The movement required an increase in fees of not the $110 reported but actually $220 a year because the increase is for each of two semesters. In the words of Coach Jeff Monken, both issues passed with “an overwhelming vote.” This “overwhelming vote” now goes to the UGA Board of Regents for final approval.

I don’t have much of a dog in this fight other than the fact that the school is supported to some degree by public funding. I do know that rapidly rising costs of getting a college education has become such a problem that it is on the national stage. I also know that we are falling behind the world academically.

There were objections voiced by some of the 6,000 or 7,000 students who voted “no.” One senior said she was concerned the fee increase was not about expansion of the school or improving education or hiring more teachers. That should be the concern of everyone.
I did a little basic math using the numbers supplied in the article. Georgia Southern has about 20,000 students with about 17,075 being listed as “permanent.”

The number of students that voted was 9,390, or 54 percent of the permanent student body.

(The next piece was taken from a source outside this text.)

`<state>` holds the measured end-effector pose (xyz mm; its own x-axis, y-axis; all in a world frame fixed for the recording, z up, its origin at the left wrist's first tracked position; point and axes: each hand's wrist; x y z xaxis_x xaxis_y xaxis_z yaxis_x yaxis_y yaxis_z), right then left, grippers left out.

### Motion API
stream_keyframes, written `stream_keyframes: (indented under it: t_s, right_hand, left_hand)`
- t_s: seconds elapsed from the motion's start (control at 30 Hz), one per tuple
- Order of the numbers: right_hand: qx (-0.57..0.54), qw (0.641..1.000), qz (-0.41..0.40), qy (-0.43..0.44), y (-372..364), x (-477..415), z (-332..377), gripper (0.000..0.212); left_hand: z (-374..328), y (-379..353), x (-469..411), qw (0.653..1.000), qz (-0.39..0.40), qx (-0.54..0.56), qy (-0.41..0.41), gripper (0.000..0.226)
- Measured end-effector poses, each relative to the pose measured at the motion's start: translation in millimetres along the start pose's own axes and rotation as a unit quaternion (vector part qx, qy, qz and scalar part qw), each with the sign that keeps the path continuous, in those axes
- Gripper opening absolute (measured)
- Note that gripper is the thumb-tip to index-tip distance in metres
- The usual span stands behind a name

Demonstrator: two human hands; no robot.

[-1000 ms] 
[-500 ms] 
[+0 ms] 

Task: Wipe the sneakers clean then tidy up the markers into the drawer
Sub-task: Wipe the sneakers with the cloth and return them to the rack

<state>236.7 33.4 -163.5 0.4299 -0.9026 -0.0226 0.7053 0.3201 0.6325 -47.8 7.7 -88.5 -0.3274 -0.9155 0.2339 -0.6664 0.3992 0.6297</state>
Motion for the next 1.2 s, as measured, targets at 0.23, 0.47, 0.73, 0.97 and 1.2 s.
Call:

Of those, 6,610 voted in favor of the $50-a-year increase in tuition for enlarging the stadium. That represents only 38 percent of the permanent student body.

Of the permanent student body, 5,748 voted “yes” for the $150-a-year increase in fees to “help” fund a move to the Football Bowl Subdivision. That represents 33 percent of the permanent student body.

Thirty-three to 39 percent of students voting for the fee increase doesn’t seem to me to be “an overwhelming” vote to increase the cost of an education for all the students at Georgia Southern.